Because she’s a kid, and a girl, Jesse doesn’t tell Debra Ann what his cousin said to him next. You don’t need to know jack shit about petroleum. Just do what they tell you and collect your pay every Friday. Three hundred a week, and all the West Texas pussy you can handle. Pack your rubbers, brother. Get ready to party.

Instead, Jesse tells D. A. that he drove away from Tennessee in January, with his gear on the front seat of his truck and Boomer’s phone number in his pocket, and a particular kind of noise in his head, a Jesse-get-your-act-together kind of noise. He tells her when the trees disappeared on the other side of Dallas, he wondered how on earth any place could be so dusty, and brown. Even the shining blue sky turned the color of dirt when the wind blew hard enough. Sometimes, he could hardly tell which was which, sky or land, dirt or air.

And you came to Odessa, D. A. says.

Yes, I did. That foreman at Boomer’s worksite took one look at me and started laughing his butt off. You don’t mind small spaces, do you, Shorty? he asked me. When I said I’d been a tunnel rat overseas, Mr. Strickland gave me a twenty to go buy some boots and he told me to bring a change of clothes the next day.

My daddy used to muck saltwater tanks, D. A. says, right after I was born. He says the first time he climbed into a tank with his respirator and a broom, and a metal scraper as tall as him, he almost had a heart attack, it was so small and dark in there.

They are sitting side by side at the mouth of the drainpipe, both of them with their knees drawn up to their chests, trying not to let any bare skin touch the scorching concrete. When I climbed into that tank, says Jesse, I looked like a man. When I came out, I looked like one of them onyx statues I used to see in markets overseas. I was covered head to toe in oil. It took me twenty minutes in the field shower to get it all off my skin.

My daddy hated it. He said it made him sick to his stomach.

I guess so, Jesse says and falls silent. Back home, there wasn’t anything to do but fish the Clinch River and look for agates at Paint Rock or Greasy Cove. Maybe drive over to the VA hospital once a week to see if his hearing had improved. But here in Odessa, he works. Like a man does. Jesse picks up a small piece of chalk and uses it to draw marks on the concrete.

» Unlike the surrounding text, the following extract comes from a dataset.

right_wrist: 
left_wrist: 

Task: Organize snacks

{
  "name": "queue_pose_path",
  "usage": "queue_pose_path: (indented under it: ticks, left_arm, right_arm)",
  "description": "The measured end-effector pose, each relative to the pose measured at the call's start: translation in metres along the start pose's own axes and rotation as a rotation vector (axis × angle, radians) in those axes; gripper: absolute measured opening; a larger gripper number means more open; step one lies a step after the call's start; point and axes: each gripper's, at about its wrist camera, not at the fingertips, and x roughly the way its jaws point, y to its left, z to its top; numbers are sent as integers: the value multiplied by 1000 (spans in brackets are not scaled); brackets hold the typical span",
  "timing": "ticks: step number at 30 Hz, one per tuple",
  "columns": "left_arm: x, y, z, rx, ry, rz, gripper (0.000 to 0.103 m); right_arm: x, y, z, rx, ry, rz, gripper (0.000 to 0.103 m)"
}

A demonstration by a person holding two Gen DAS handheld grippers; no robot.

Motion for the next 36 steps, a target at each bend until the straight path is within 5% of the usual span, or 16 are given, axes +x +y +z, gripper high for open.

I’m saving nearly everything I make, he tells Debra Ann, thanks to your hospitality. I’ll have Boomer’s money in another month or so, and he’ll have to give my truck back.

He sees Boomer at the strip club now and then, sitting at the bar with the same men who threw Jesse out of his truck. They drink and watch women, and when they see Jesse sweeping up broken glass or running a mop through some vomit, they put their hands over their mouths and laugh, but they don’t ever talk to him, they don’t ever ask where he’s living.

D. A. shows him the postcard that arrived just after the Fourth of July. They pass it back and forth, turning it over in their hands. A plaster cowboy, his hat pulled low over his eyes, leans against a sign that says GALLUP, NEW MEXICO.

But the postmark is from Reno, Jesse says.

I know it, says D. A. I don’t have any idea where the hell my mother is, and she plucks the card out of her friend’s hand, takes off running up the steep embankment without saying goodbye. She is rushing to leave him behind, to get somewhere private, where nobody can see her grief.